Interaction of Actin with Divalent Cations: 2. Characterization of Protein‐Metal Complexes

The interaction of actin with various cations has been studied at pH 7.6, at 20 °C, by means of gel filtration and centrifugation techniques. In addition to the single high‐affinity site, five low‐affinity sites with apparent association constants of 5–6 × 10³ M⁻¹ for Ca²⁺Mn²⁺ and Sr²⁺ and of 1.6 × 10⁴ M⁻¹ for Ni²⁺ have been found in the actin molecule.

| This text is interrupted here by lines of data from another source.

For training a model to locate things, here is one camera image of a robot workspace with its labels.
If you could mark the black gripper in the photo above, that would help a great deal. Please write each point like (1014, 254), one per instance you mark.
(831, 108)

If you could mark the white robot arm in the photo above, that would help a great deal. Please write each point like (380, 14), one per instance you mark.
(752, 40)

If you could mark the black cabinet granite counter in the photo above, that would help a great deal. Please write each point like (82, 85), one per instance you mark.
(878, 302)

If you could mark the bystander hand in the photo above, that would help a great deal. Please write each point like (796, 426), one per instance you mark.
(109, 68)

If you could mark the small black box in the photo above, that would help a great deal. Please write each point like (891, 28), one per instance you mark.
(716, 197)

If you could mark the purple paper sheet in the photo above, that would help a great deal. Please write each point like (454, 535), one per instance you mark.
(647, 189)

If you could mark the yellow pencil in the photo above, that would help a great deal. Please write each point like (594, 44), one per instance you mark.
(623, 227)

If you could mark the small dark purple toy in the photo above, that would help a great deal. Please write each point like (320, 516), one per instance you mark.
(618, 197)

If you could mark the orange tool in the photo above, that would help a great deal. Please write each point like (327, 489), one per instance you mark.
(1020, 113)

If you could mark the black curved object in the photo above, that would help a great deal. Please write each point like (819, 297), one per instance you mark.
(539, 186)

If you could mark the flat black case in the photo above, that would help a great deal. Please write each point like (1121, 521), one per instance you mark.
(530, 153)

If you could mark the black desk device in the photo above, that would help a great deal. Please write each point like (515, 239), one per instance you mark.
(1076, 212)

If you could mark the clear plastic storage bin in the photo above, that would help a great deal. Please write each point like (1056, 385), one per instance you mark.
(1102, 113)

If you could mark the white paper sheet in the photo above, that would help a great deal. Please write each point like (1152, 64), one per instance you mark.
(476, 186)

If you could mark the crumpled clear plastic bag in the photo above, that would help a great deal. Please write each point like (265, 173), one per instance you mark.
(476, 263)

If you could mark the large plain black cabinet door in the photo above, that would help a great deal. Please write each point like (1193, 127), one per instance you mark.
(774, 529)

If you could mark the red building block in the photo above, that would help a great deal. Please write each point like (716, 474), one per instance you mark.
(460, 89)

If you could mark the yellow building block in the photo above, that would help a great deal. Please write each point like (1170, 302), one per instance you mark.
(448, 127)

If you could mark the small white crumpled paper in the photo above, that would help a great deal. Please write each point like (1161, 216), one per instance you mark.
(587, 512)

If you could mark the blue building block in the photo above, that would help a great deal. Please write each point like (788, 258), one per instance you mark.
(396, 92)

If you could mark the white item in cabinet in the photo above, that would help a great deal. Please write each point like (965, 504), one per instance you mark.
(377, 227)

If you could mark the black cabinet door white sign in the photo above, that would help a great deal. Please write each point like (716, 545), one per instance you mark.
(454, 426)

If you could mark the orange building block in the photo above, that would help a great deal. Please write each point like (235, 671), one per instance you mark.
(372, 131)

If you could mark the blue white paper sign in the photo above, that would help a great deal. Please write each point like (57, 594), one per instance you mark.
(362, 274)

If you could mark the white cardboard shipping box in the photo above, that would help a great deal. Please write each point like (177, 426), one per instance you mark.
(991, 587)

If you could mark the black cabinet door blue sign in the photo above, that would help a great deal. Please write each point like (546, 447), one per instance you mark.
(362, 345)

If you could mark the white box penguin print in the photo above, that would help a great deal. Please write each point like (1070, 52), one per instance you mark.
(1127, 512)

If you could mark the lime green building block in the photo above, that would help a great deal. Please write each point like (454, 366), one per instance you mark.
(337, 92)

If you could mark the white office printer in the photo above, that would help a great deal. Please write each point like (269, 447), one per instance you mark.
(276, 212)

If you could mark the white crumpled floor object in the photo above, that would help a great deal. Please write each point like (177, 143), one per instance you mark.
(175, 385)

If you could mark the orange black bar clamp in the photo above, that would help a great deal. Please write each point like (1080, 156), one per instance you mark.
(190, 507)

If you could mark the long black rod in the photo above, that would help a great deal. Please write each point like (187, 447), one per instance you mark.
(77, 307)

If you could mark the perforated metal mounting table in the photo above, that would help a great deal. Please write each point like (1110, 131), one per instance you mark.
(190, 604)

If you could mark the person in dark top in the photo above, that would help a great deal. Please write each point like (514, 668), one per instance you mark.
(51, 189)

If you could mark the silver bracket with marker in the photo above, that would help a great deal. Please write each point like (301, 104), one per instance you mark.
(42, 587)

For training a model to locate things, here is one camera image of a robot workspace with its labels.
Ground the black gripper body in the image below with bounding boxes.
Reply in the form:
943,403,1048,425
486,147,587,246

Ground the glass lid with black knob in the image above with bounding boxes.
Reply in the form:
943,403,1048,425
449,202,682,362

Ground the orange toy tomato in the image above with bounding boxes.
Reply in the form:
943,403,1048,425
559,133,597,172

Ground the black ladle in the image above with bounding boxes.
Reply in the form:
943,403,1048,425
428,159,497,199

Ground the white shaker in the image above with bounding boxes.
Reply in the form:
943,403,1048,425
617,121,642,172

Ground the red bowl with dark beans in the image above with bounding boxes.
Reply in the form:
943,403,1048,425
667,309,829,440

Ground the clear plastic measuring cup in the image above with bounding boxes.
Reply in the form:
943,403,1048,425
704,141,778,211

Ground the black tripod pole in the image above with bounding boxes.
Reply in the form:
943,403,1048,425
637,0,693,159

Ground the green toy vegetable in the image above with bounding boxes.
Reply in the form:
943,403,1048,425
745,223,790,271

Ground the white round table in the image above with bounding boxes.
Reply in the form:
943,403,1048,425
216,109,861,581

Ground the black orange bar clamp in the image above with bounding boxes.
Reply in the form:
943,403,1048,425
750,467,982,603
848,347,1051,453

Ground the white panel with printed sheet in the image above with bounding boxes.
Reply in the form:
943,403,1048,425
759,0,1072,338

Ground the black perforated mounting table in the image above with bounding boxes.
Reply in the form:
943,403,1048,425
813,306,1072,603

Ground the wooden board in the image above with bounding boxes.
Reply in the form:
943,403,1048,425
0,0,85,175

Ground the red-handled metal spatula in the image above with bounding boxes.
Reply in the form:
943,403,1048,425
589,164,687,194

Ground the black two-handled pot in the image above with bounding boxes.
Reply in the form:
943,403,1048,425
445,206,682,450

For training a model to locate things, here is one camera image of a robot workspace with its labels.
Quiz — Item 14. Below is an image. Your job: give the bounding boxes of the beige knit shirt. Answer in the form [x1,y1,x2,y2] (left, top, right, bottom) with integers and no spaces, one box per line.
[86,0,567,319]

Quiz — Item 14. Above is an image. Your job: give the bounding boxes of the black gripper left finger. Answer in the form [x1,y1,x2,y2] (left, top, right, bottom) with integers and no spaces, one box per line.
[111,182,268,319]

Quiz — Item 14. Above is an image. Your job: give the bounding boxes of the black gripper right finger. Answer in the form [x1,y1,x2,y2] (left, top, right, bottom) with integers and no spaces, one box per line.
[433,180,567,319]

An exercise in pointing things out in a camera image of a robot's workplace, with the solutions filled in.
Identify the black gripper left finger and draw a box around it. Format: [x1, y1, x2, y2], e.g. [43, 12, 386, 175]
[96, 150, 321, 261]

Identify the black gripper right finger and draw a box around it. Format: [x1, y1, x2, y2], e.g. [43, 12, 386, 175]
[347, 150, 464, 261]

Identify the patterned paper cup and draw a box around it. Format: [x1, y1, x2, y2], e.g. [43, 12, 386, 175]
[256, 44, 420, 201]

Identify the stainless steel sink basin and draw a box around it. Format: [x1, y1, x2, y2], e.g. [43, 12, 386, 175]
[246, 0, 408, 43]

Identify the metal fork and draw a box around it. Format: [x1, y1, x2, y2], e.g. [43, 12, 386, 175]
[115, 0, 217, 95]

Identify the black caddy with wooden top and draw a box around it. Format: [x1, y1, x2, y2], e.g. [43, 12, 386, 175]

Unlike the other cations, Zn²⁺ appears to have three high‐affinity sites from which it is not removed by Dowex 50 treatment, and eight low‐affinity sites with an apparent association constant of 1.3 × 10⁴ M⁻¹. Competition experiments suggest that Ca²⁺, Sr²⁺, Mn²⁺ and Ni²⁺ are bound to the same low‐affinity sites, some of which are also available for Zn²⁺. Zn²⁺ also binds to additional sites which are not available for the other cations. Binding of 4 mol of either Ca²⁺, Mn²⁺, Sr²⁺, Ni²⁺ or Zn²⁺ per mol of actin monomer at the low‐affinity sites characterized above causes a complete transformation of the monomeric actin into polymers. The nonidentity of some of the Zn²⁺‐binding sites with those for the other cations seems to explain structural differences between the polymers formed in the presence of this cation and those produced upon binding of Mn²⁺, Ni²⁺ or alkaline earth metals, described in the preceding paper in this journal. The results suggest that formation of the double‐stranded F‐actin filaments requires the neutralization of negative charge at specific sites in the monomer molecules. The aggregation of F‐actin filaments into paracrystals observed at pH 7.6 in the presence of Ca²⁺, Mg²⁺, Sr²⁺ or Mn²⁺ at millimolar concentrations seems to involve the binding of these cations to a third class of binding sites with apparent association constants of the order of 10² M⁻¹. The binding parameters to this class of sites could not be determined by the methods used in this work.